"Dans un scénario cauchemar, le Maroc perd le titre", titre le magazine TelQuel sur son site. "Les Lions de l'Atlas ont manqué leur rendez-vous avec l'histoire (...) Ils doivent encore attendre pour décrocher un deuxième trophée" (après le premier obtenu il y a 50 ans), constate le site d'information Le360.
"Le sélectionneur (Walid Regragui) n'a pas tenu parole, lui qui n'a eu de cesse d'affirmer qu'il était capable de ramener le trophée", souligne Le Matin. Et "le fair-play n'a pas été au rendez-vous", regrette ce journal en référence au chaos dans lequel la finale a basculé dans le temps additionnel de la seconde mi-temps.
Un pénalty sifflé en faveur du pays hôte à la fin du temps règlementaire après consultation de l'arbitrage vidéo, juste après un but refusé au Sénégal, a entraîné le départ du terrain d'une partie des joueurs sénégalais, revenus finalement à la demande de leur star Sadio Mané, 33 ans.

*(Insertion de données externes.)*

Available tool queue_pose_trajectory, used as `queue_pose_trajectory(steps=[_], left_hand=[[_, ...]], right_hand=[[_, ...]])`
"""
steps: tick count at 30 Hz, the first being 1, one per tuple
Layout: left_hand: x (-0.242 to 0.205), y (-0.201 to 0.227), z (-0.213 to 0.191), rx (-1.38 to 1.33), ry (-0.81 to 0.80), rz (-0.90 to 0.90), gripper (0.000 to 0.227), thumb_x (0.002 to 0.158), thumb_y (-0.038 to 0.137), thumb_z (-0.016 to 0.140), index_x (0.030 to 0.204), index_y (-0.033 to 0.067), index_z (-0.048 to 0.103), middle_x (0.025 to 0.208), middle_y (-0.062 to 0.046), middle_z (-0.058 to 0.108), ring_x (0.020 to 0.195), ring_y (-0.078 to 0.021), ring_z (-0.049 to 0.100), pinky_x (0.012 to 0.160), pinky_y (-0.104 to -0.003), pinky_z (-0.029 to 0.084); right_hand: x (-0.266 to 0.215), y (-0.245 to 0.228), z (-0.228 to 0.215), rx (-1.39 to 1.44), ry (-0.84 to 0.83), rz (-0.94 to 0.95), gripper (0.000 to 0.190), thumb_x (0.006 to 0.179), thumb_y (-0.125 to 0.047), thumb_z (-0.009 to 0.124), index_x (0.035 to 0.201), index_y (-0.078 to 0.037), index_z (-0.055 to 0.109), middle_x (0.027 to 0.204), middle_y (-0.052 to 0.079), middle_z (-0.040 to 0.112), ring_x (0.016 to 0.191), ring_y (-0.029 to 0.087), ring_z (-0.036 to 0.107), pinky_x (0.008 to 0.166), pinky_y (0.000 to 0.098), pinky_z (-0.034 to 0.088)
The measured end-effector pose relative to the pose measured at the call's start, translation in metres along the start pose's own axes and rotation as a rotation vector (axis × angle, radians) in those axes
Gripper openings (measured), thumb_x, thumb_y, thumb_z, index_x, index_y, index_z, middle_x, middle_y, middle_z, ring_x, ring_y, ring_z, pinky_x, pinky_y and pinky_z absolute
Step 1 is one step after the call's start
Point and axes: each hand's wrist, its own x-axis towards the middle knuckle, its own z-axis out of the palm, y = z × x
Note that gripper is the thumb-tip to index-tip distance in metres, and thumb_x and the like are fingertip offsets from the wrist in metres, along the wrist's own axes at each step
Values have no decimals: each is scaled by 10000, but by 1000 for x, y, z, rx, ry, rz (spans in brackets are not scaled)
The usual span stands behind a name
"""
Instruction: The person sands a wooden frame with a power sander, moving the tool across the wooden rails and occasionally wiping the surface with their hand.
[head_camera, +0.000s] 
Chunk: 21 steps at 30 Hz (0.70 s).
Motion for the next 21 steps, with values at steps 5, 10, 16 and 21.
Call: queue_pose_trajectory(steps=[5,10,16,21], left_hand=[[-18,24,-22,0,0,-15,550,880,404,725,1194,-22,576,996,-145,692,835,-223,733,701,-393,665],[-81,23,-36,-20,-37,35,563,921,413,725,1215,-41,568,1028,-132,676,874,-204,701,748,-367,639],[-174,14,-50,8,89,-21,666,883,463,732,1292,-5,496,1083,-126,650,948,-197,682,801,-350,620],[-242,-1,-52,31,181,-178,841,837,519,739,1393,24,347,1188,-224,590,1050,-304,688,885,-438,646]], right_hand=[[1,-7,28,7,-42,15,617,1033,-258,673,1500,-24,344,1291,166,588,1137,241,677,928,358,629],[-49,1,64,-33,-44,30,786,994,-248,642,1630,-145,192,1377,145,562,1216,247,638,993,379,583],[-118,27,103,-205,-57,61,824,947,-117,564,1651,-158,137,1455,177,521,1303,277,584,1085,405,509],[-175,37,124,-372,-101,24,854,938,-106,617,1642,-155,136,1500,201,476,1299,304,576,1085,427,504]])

Les tensions ont gagné les tribunes où les supporters des Lions de la Teranga ont tenté d'envahir le terrain pendant près de 15 minutes, même lorsque Brahim Diaz s'apprêtait à tirer son pénalty, finalement raté. Un splendide but de Pape Gueye au début de la prolongation est venu ensuite sceller la victoire du Sénégal (1-0).
Au lendemain des incidents, les médias locaux étaient nombreux à relayer les condamnations de la FIFA et de la CAF du comportement d'une partie de l'équipe sénégalaise pendant la finale. Le site d'information Ledesk a qualifié l'attitude des Sénégalais "d'anti-jeu lunaire".
Mais Le360 a trouvé les joueurs sénégalais "meilleurs sur le terrain", estimant qu'ils "n'ont pas volé leur victoire".
Les Lions de l'Atlas "devraient se ressaisir incessamment pour les prochains rendez-vous. Ce n'est que partie remise", ajoute ce média, dans une allusion au Mondial 2026, l'été prochain, avant de conclure : "Et c'est après tout cela, le foot."